Internationale Studie enthüllt, wie CO2-Emissionen reduziert werden sollen

Eine internationale Studie enthüllt, dass die strikte Klimapolitik Früchte trägt. Vor allem CO₂-Steuern, Subventionen und klare Fokussierung auf Hauptemittenten senken die Emissionen messbar. Und das trotz wachsender politischer Widerstände.

Eine Studie aus Heidelberg enthüllt, dass die strikte Klimapolitik Früchte trägt (Foto: Adobe Stock)

Seit mehr als zwanzig Jahren versuchen Staaten weltweit, den Ausstoß von Treibhausgasen zu reduzieren. Doch welche klimapolitischen Instrumente erzielen tatsächlich messbare Effekte? Eine umfassende Studie unter Leitung von Forschenden der Universität Heidelberg und aus Großbritannien liefert nun belastbare Antworten. Das zentrale Ergebnis ist eindeutig: Je ambitionierter und logischer die staatliche Klimapolitik ist, desto deutlicher fällt die Emissionsminderung aus. Staaten, die eine größere Anzahl an Maßnahmen eingeführt und diese konsequent verschärft haben, konnten ihren CO₂-Ausstoß enorm senken. Besonders erfolgreich waren Länder, die ihre Strategien gezielt auf die größten Emissionsquellen ausgerichtet haben. Also vor allem Energieerzeugung und Verkehr. Erkenntnisse, die gerade vor dem Hintergrund aktueller politischer Debatten über die Ausrichtung nationaler Klimapolitik besonders brisant wirken.

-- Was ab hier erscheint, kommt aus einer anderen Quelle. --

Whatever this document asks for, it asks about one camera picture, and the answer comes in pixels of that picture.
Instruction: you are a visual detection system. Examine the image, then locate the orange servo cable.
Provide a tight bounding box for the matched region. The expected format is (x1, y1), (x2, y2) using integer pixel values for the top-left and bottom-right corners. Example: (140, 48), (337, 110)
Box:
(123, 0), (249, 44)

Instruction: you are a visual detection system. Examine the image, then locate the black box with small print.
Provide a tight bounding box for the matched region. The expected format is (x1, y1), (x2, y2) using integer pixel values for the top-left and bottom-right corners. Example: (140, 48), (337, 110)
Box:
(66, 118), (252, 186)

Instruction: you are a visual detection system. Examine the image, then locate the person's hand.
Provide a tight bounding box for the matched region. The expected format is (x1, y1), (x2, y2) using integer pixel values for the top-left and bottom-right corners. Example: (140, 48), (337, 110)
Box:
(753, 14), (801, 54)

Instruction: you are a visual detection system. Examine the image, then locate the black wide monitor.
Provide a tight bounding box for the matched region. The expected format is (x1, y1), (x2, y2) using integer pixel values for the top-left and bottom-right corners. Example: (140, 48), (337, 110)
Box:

43 Volkswirtschaften im Vergleich

Die Untersuchung basiert auf einer statistischen Auswertung von Klimaschutzmaßnahmen in 43 der weltweit größten Volkswirtschaften. Diese Länder verantworten zusammen weit mehr als drei Viertel der globalen Emissionen. Ergänzt wurde die quantitative Analyse durch vertiefende Fallstudien, unter anderem zu Brasilien, China, Estland, Großbritannien, Indonesien, Israel, Mexiko und den USA. Ziel war es dabei, konkrete Politikinstrumente (ökonomische, regulatorische oder freiwillige) systematisch zu vergleichen. Und das Ergebnis ist bemerkenswert: Allein im Jahr 2022 wurden durch bestehende Klimaschutzmaßnahmen rund drei Milliarden Tonnen CO₂ eingespart. Das entspricht in etwa den jährlichen Emissionen der gesamten Europäischen Union.

Spezialisierung statt Symbolpolitik

Was bei der Studie ebenfalls herausgekommen ist: Staaten mit klarer strategischer Spezialisierung waren erfolgreicher als solche mit breit gestreuten, weniger fokussierten Ansätzen. Länder wie Estland setzten primär auf ökonomische Instrumente, während Israel stärker regulative Maßnahmen forcierte. Beide Strategien erwiesen sich bei konsequenter Umsetzung als überdurchschnittlich effektiv. Entscheidend war jedoch nicht nur die Art des Instruments, sondern die Konzentration auf emissionsintensive Sektoren. Breit angelegte, aber wenig zielgerichtete Maßnahmen erzielten hingegen geringere Effekte.

CO₂-Steuer, Subventionen und internationale Kooperation

Übergreifend zeigten sich ökonomische Instrumente als besonders wirksam. Dazu zählen insbesondere CO₂-Steuern sowie Subventionen für erneuerbare Energien. Diese Instrumente setzen direkte Preissignale und verändern Investitions- und Konsumentscheidungen strukturell. Darüber hinaus spielte internationale Kooperation eine zentrale Rolle. Staaten, die im Zuge globaler Klimakonferenzen verbindliche, langfristige Ziele gesetzlich verankerten, verzeichneten höhere Emissionsreduktionen. Auch der Austausch in Organisationen wie der Internationale Energieagentur oder dem Clean Energy Ministerial erhöhte die Effektivität nationaler Klimapolitik. Das Fazit der Forschenden ist differenziert: Staatliche Klimainstrumente wirken – trotz politischer Kontroversen. Doch die Emissionen bleiben insgesamt zu hoch, um die Erderwärmung entscheidend zu bremsen.